For some reason, the return flight from New York to Helsinki was just horrendous. It was not the Airline’s fault. True, Finnair was 3 hours late getting out of JFK, and true they gave me a voucher that was only good at Mcdonalds and a few other places that I could not find nor wanted to. Despite that, they were felicitous if less than efficient.
My problems started when I decided to spend my unexpected 3 hour layover at JFK with Bobby Van.
What could go wrong? Allow me to explain. Too much food and wine just before a long flight. ´Funny that I did not think of that while I drained glass after glass of Sancere and bantered with the waiter who had become my best friend in the world. Sitting on the plane, I had the distinct impression that Godzilla was trying to escape my tummy via my bellybutton. And my lower back started to groan that I was the bastard child of a rabid whore dog. My head promptly fell off onto the floor and I could not reach down to pick it up. Worst of all, I forgot my lovely hat as we disembarked.
I liked that hat and will miss it. But the loss of the headpiece had more immediate effects. Stepping out of the departure gate to board the bus for the Tallinn plane, a razor cold gust of wind made what is left of my hair to fall out. I was back in Scandinavia! Hooray!

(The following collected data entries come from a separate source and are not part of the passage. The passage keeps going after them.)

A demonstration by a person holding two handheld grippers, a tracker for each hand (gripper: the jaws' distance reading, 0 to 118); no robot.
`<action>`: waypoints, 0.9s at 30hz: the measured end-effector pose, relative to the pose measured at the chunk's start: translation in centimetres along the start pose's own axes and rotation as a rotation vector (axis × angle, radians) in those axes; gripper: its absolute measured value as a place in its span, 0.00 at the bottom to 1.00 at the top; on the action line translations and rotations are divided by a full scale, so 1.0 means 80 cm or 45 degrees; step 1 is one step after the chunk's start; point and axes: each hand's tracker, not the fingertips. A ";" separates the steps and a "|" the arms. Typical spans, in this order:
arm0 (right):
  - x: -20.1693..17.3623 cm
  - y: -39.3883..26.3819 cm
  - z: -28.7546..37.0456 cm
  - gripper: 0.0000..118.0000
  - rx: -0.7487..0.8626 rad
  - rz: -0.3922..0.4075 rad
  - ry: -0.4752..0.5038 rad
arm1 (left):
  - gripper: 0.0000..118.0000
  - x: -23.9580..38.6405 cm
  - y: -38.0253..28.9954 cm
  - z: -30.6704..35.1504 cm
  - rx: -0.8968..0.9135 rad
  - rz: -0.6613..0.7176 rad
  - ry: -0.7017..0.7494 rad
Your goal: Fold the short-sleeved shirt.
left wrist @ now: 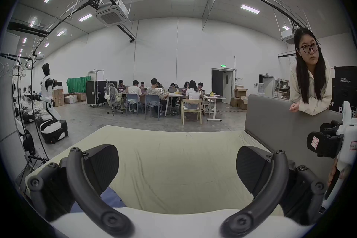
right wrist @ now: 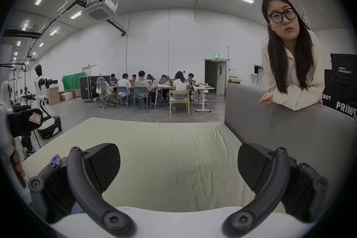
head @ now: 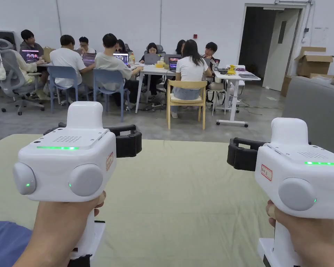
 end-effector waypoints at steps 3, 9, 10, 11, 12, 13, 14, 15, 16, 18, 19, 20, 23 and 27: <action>0.001 0.000 0.000 1.00 -0.002 0.000 -0.001 | 1.00 0.000 0.001 0.000 0.004 0.005 -0.002; 0.002 0.002 0.000 1.00 0.000 -0.008 -0.002 | 1.00 0.000 0.002 0.001 0.007 0.004 0.002; 0.002 0.002 0.000 1.00 0.000 -0.008 -0.002 | 1.00 0.000 0.002 0.001 0.006 0.002 -0.001; 0.002 0.002 0.000 1.00 0.001 -0.006 -0.001 | 1.00 0.000 0.002 0.001 0.005 0.003 0.000; 0.002 0.003 0.000 1.00 0.002 -0.005 -0.002 | 1.00 0.001 0.002 0.002 0.005 0.004 0.000; 0.001 0.002 0.000 1.00 0.003 -0.004 -0.001 | 1.00 0.001 0.002 0.002 0.004 0.003 -0.002; 0.001 0.003 0.001 1.00 0.004 -0.004 0.000 | 1.00 0.001 0.002 0.001 0.004 0.002 -0.003; 0.001 0.003 0.001 1.00 0.003 -0.004 0.001 | 1.00 0.001 0.002 0.001 0.004 0.002 -0.002; 0.001 0.003 0.001 1.00 0.003 -0.005 0.002 | 1.00 0.001 0.002 0.001 0.004 0.001 -0.002; 0.000 0.003 0.001 1.00 0.004 -0.004 0.004 | 1.00 0.000 0.002 0.001 0.005 0.003 -0.003; 0.000 0.003 0.001 1.00 0.004 -0.003 0.003 | 1.00 0.000 0.002 0.001 0.005 0.004 -0.002; 0.000 0.003 0.001 1.00 0.004 -0.002 0.002 | 1.00 0.000 0.002 0.001 0.004 0.004 -0.003; 0.000 0.003 0.000 1.00 0.002 -0.005 0.003 | 1.00 -0.001 0.002 0.000 0.004 0.006 -0.002; -0.001 0.004 0.001 1.00 0.004 -0.006 0.004 | 1.00 -0.002 0.002 0.000 0.003 0.007 -0.003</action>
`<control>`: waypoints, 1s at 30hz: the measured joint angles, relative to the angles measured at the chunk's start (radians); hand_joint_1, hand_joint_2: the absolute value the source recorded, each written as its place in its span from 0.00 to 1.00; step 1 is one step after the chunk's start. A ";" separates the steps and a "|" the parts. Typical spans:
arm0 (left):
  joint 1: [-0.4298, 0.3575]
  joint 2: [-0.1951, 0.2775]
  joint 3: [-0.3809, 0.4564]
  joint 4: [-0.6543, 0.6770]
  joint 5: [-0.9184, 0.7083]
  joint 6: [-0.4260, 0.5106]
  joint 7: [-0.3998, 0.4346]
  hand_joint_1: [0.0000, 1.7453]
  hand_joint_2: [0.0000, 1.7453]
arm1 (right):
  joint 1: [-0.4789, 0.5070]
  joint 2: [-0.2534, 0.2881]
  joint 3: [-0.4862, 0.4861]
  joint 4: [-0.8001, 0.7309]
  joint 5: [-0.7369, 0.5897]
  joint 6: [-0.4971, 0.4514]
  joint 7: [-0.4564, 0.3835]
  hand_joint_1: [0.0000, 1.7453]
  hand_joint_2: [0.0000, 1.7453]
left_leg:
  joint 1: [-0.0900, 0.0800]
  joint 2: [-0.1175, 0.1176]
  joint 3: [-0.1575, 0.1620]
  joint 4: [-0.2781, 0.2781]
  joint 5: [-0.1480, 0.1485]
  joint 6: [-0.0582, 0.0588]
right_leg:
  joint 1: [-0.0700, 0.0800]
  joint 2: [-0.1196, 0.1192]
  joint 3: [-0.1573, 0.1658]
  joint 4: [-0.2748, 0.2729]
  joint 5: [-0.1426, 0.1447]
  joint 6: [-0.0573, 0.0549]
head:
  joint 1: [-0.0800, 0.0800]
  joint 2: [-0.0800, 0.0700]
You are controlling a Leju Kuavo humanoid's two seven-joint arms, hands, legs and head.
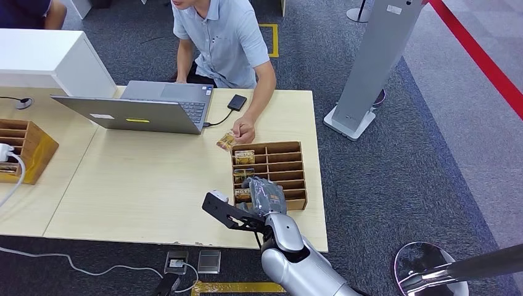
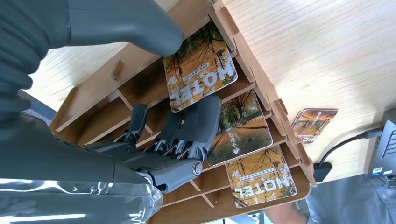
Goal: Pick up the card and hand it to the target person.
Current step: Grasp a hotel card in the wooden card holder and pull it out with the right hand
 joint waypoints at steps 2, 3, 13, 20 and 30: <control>0.000 0.000 0.000 0.000 0.000 0.000 0.000 0.00 1.00 | 0.000 0.000 0.000 0.000 0.000 0.000 0.000 0.60 1.00 | 0.000 0.000 0.000 0.000 0.000 0.000 | 0.000 0.000 0.000 0.000 0.000 0.000 | 0.000 0.000; 0.000 0.000 0.000 0.000 0.000 0.000 0.000 0.00 1.00 | 0.000 0.000 0.000 0.000 -0.001 0.000 0.000 0.60 1.00 | 0.000 0.000 0.000 0.000 0.000 0.000 | 0.000 0.000 0.000 0.000 0.000 0.000 | 0.000 0.000; 0.000 0.000 0.000 0.000 0.000 0.000 0.000 0.00 1.00 | 0.000 0.000 0.000 0.001 -0.010 0.001 -0.003 0.83 1.00 | 0.000 0.000 0.000 0.000 0.000 0.000 | 0.000 0.000 0.000 0.000 0.000 0.000 | 0.000 0.000; 0.000 0.000 0.000 0.000 0.000 0.000 0.000 0.00 1.00 | -0.005 0.000 0.000 0.002 -0.013 0.000 -0.005 1.00 1.00 | 0.000 0.000 0.000 0.000 0.000 0.000 | 0.000 0.000 0.000 0.000 0.000 0.000 | 0.000 0.000; 0.000 0.000 0.000 0.000 0.000 0.010 -0.012 0.00 1.00 | -0.007 0.000 0.000 0.007 -0.018 -0.009 -0.007 1.00 1.00 | 0.000 0.000 0.000 0.000 0.000 0.000 | 0.000 0.000 0.000 0.000 0.000 0.000 | 0.000 0.000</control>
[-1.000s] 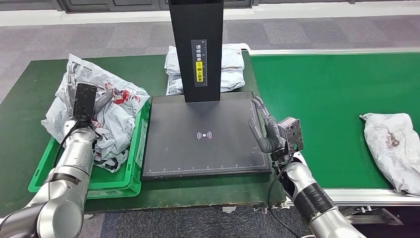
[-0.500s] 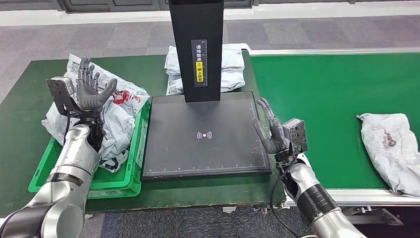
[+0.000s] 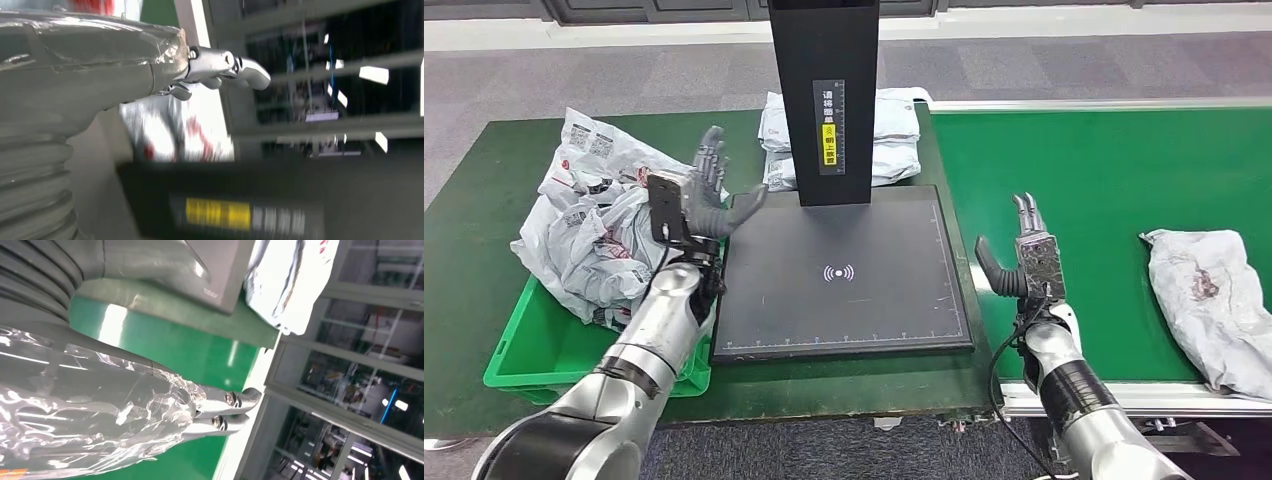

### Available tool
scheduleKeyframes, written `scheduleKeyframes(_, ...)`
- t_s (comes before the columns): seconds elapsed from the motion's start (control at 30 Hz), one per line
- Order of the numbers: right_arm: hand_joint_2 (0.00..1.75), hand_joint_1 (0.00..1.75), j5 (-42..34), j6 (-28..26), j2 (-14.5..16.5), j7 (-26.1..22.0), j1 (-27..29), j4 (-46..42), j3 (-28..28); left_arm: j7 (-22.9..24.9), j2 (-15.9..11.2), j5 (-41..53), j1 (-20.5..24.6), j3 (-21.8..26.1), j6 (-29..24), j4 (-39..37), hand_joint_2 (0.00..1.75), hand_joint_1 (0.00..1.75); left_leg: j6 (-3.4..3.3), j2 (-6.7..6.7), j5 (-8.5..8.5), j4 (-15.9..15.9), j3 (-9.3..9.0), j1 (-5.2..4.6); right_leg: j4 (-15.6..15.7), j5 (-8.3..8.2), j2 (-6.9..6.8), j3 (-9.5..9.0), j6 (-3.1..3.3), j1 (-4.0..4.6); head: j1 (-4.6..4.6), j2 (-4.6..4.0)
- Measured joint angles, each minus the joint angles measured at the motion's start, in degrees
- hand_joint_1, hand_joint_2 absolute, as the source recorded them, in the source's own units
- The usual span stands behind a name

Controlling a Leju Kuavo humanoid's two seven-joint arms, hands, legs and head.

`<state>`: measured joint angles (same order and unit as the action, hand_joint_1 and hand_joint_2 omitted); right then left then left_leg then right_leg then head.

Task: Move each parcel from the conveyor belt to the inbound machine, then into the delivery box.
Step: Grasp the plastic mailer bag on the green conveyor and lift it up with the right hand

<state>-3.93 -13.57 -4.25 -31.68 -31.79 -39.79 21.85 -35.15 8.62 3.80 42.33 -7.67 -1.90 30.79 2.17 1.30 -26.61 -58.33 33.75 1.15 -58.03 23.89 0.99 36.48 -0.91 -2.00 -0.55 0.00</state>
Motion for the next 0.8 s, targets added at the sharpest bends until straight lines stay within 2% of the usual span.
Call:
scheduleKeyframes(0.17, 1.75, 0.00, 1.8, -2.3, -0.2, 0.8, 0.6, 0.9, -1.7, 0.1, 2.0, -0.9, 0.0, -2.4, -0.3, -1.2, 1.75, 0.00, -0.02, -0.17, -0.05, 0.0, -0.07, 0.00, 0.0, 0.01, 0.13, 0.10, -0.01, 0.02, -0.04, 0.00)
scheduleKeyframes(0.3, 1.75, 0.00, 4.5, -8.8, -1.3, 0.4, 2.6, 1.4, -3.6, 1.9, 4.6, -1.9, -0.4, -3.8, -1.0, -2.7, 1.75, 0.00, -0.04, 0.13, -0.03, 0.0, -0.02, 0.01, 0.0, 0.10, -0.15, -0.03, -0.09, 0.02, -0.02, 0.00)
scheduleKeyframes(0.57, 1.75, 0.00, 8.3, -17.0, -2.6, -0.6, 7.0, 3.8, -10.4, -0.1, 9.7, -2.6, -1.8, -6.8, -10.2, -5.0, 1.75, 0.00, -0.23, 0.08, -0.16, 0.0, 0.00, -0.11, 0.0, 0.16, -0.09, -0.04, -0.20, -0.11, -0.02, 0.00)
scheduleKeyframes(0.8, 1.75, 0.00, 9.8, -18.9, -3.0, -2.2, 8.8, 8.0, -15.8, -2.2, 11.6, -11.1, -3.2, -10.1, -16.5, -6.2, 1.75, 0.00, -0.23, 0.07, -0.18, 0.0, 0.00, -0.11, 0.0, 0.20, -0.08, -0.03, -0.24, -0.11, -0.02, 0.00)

“Good thing”, I thought, “that I am going back to a warm home.” Errrr …. not so fast. My ex called while I sat in the airport to remind me that most of the radiators in the house were not working while I waited for delivery of a new bedroom unit. Ooops!
She was helpful to a point. In addition to rearranging my papers, she had cleared off all of the dishes and such from the wood fired stove in the kitchen and she relayed that her brother had been heating the place for a few days that way. “But” she said, “it may be a bit nippy when you arrive. He forgot to heat the place today. Stop at the gas station on the way home and buy some wood.”
Yikes! And so it was. That night, back in Tartu, I burned wood, reflected on my trip, and began to feel a tiny bit better. Even my back started to loosen up a bit after I imbibed my usual turmeric concoction.
Then I found I had a comment waiting on this blog for review. Here it is
Hillary is Pinocchio and greedy and murderer and power hungry and egotistical…DUH…..When Bill was governor of Arkansas, Hillary asked when are the f…ng ree-tards (handicapped childrens) getting out of here……….Hillary asked Louise “How long do I have to keep this kid (her own daughter)…DUH……..People are too blind to see TRUTH about her……
The first three words were promising. But as I read further I felt myself sliding down into a whirlwind of angry nonsense. How do people get into such snits?
A thought began to trouble me. Is this what the new year has in store for us? Good Lord! Better stock up on the Bushmills!
And BTW, a hearty thank you to all of my dear friends who tolerated my blovations while I visited!
PS Usually things start looking better after a good night’s sleep After I woke up, I promptly lost my car keys.